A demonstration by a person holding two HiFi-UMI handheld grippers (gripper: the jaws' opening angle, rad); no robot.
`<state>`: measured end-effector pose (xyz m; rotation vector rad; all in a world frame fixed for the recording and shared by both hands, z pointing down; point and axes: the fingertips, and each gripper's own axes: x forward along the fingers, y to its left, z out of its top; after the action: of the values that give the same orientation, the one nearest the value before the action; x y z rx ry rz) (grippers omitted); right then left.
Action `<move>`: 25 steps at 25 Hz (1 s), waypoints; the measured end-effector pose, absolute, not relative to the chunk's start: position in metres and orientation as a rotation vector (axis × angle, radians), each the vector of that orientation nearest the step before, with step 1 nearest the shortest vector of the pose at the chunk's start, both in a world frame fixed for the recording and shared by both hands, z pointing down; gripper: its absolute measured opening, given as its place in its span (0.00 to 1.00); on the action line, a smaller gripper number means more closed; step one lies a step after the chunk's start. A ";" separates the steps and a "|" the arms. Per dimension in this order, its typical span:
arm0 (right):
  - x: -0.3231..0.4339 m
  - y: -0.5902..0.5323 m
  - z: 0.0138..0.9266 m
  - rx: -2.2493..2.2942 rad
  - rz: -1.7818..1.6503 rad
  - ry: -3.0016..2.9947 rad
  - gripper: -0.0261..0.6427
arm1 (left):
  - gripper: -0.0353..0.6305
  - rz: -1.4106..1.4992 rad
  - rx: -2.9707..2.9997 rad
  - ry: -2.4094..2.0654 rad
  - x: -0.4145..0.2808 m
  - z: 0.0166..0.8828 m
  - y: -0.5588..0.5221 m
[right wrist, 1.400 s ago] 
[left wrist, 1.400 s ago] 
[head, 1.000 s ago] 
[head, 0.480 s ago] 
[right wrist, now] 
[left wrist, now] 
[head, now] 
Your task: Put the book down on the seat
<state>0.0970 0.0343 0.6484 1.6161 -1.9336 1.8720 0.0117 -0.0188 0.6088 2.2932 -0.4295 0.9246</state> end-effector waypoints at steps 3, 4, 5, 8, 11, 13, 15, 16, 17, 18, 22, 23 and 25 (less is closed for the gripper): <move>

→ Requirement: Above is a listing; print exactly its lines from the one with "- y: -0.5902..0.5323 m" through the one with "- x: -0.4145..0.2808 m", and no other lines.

→ Result:
  - y: -0.5902..0.5323 m
  - z: 0.0138..0.9266 m
  - rx: -2.2493..2.2942 rad
  - rz: -1.7818..1.6503 rad
  - ry: -3.0016..2.9947 rad
  - gripper: -0.0261..0.6427
arm1 (left):
  - gripper: -0.0353..0.6305
  - rz: -1.4106..1.4992 rad
  - rx: -2.9707..2.9997 rad
  - ry: -2.4094..2.0654 rad
  - x: -0.4145..0.2808 m

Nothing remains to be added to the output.